Reid whistles a happy (but dangerous) tune on Social Security

Before too much more time goes by, let's remind ourselves once again just how out of touch Sen. Harry Reid is on government spending.

He still maintains that there's nothing wrong with Social Security funding; it's a perfect system that has worked well and will work well into the foreseeable future. Nothing to fix here, he says.

The scary thing about Harry is that he might just believe it. The head of the U.S. Senate has become so delusional on the bigger problem of government spending that he has actually convinced himself that Social Security doesn't need any help.
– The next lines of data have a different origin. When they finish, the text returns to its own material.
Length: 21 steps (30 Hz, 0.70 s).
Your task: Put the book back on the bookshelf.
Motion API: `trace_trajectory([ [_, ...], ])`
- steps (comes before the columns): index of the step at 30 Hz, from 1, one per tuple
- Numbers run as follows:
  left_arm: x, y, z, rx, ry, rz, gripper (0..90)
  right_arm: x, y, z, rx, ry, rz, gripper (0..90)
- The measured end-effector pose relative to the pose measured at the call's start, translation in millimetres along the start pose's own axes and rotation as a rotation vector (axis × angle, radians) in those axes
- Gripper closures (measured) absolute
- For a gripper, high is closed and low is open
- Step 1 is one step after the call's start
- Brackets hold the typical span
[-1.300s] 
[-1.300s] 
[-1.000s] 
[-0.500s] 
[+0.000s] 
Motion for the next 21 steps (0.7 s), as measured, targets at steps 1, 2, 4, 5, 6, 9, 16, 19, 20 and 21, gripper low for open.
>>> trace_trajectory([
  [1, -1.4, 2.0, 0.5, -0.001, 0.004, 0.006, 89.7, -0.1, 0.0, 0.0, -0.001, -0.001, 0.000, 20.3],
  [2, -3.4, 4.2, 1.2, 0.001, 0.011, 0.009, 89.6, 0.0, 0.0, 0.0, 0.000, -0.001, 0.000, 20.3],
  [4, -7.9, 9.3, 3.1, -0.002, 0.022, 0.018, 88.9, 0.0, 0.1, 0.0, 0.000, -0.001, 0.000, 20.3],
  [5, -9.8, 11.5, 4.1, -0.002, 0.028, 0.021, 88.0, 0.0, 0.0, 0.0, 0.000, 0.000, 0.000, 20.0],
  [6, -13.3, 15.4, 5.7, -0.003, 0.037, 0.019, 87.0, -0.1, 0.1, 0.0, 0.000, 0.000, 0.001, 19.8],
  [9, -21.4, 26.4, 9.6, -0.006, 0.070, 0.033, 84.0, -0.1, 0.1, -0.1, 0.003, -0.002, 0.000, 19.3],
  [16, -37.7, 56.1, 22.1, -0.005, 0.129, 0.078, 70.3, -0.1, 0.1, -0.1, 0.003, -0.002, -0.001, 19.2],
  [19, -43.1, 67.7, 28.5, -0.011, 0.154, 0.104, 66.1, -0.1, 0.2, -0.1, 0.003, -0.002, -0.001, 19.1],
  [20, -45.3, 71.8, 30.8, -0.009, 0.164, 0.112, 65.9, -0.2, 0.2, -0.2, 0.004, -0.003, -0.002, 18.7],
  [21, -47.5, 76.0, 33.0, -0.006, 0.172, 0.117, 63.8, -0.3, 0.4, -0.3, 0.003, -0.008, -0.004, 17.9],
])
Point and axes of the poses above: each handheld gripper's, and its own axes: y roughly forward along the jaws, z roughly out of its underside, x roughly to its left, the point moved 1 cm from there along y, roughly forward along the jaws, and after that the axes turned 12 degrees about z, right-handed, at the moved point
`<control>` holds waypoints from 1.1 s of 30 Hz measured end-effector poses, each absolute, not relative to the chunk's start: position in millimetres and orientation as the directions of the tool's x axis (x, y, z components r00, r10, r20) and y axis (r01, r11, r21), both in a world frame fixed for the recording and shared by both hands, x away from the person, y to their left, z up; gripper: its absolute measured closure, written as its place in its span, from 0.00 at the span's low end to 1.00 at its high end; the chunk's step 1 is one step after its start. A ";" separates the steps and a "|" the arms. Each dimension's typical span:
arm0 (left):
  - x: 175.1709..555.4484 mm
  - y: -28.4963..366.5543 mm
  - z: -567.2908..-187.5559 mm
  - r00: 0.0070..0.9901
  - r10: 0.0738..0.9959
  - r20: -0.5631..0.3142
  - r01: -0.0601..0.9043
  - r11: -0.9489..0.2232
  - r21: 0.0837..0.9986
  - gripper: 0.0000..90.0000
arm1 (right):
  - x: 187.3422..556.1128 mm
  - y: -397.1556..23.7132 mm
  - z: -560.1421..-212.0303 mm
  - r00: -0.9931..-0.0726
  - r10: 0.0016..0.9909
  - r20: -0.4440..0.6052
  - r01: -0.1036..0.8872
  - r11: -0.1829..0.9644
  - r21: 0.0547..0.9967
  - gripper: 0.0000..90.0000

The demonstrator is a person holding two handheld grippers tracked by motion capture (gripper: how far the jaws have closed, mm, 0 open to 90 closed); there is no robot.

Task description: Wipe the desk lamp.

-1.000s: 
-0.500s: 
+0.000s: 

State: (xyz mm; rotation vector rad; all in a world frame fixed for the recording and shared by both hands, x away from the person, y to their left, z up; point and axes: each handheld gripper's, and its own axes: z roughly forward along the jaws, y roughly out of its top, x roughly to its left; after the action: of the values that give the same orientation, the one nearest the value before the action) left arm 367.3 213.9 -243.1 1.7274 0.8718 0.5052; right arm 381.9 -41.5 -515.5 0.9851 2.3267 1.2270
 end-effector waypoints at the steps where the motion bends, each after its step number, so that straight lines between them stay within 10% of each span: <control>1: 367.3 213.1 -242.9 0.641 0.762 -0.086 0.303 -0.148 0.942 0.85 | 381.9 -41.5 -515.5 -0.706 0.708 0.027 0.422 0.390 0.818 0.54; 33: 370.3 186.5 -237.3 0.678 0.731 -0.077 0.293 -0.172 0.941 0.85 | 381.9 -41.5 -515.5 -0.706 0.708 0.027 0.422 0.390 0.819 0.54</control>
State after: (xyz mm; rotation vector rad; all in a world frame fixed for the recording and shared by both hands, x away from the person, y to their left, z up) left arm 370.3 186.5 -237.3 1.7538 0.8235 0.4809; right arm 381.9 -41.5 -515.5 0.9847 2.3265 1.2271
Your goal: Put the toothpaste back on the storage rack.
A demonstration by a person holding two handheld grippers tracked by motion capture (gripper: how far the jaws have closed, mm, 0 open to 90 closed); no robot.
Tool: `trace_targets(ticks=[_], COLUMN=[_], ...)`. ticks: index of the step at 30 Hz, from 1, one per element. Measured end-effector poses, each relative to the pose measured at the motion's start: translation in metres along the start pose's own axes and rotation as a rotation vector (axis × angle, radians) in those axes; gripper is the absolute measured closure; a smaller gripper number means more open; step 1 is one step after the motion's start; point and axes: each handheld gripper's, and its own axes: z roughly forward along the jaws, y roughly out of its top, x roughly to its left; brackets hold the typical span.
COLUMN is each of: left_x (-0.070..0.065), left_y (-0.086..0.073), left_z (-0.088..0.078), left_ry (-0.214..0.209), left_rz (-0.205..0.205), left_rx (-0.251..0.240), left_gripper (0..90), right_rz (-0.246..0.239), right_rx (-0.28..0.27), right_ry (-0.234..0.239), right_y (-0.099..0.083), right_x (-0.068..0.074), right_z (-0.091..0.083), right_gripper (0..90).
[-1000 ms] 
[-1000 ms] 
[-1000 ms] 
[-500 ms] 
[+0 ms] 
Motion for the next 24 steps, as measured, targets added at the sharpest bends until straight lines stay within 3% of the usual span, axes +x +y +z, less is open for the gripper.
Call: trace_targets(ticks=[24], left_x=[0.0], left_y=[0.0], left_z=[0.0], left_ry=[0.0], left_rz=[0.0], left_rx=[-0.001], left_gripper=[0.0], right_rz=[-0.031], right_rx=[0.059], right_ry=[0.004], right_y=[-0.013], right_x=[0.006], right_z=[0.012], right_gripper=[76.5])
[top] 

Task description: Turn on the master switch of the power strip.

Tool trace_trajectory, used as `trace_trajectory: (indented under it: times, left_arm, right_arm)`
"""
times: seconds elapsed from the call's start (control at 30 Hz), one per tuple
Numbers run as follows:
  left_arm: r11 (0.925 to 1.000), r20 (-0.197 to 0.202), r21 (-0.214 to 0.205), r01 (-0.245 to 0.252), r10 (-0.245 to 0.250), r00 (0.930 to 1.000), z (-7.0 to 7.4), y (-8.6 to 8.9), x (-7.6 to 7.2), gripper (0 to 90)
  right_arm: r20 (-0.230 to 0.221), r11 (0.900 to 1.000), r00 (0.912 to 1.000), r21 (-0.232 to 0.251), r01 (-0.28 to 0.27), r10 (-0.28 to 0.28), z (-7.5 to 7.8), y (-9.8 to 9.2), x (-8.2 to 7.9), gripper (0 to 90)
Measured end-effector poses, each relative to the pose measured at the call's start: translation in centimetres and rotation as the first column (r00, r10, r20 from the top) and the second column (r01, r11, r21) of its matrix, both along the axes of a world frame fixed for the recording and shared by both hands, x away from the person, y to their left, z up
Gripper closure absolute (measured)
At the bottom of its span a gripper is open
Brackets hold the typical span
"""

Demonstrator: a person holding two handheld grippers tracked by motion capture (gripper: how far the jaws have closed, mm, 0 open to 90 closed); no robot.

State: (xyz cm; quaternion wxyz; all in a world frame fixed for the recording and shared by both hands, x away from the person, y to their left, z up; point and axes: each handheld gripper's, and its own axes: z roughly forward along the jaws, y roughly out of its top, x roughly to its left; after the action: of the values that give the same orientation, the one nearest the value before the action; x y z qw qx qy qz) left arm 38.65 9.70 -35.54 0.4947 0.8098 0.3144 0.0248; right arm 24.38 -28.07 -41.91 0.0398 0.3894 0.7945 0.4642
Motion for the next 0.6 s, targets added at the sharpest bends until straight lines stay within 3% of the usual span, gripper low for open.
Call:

For a dose of reality, one need only turn to the latest report from the Social Security and Medicare Boards of Trustees. On Social Security the report says:

"Social Security expenditures are expected to exceed tax receipts this year for the first time since 1983. The projected deficit of $41 billion this year (excluding interest income) is attributable to the recession and to an expected $25 billion downward adjustment to 2010 income that corrects for excess payroll tax revenue credited to the trust funds in earlier years. This deficit is expected to shrink substantially for 2011 and to return to small surpluses for years 2012-2014 due to the improving economy. After 2014 deficits are expected to grow rapidly as the baby boom generation’s retirement causes the number of beneficiaries to grow substantially more rapidly than the number of covered workers. The annual deficits will be made up by redeeming trust fund assets in amounts less than interest earnings through 2024, and then by redeeming trust fund assets until reserves are exhausted in 2037, at which point tax income would be sufficient to pay about 75 percent of scheduled benefits through 2084. The projected exhaustion date for the combined OASI and DI Trust Funds is unchanged from last year’s report.

"The long-run financial challenges facing Social Security and those that remain for Medicare should be addressed soon. If action is taken sooner rather than later, more options will be available and more time will be available to phase in changes so that those affected have adequate time to prepare."

Here's the transcript from "Meet the Press" in which Sen. Reid whistles his happy (but dangerous) tune on Social Security. Please especially note the "are-you-kidding-me" tone of the responses from host David Gregory --

MR. GREGORY: Social Security, how does it have to change? What they put on the agenda is raising the retirement age, maybe means testing benefits. Is it time for Social Security to fundamentally change if you're going to deal with the debt problem?

SEN. REID: One of the things that always troubles me is, when we start talking about the debt, the first thing people do is run to Social Security. Social Security is a program that works, and it's going to be -- it's fully funded for the next 40 years. Stop picking on Social Security. There are a lot places we can go to ...

MR. GREGORY: Senator, you're really saying the arithmetic on Social Security works?

SEN. REID: I'm saying the arithmetic on Social Security works. I have no doubt it does. For the next ...

MR. GREGORY: It's not in crisis?

SEN. REID: No, it's not in crisis. This is, this is, this is something that's perpetuated by people who don't like government. Social Security is fine. Are there things we can do to improve Social Security? Of course. But don't, don't ...

MR. GREGORY: Means testing? Raising the retirement age?

SEN. REID: ... don't -- I'm ...

MR. GREGORY: Do you agree with either of those?

SEN. REID: I'm not going to go to any of those back-door methods to whack Social Security recipients. I'm not going to do that. We have a lot of things we can do with this debt that's a problem. But one of the places where I'm not going to be part of picking on is Social Security.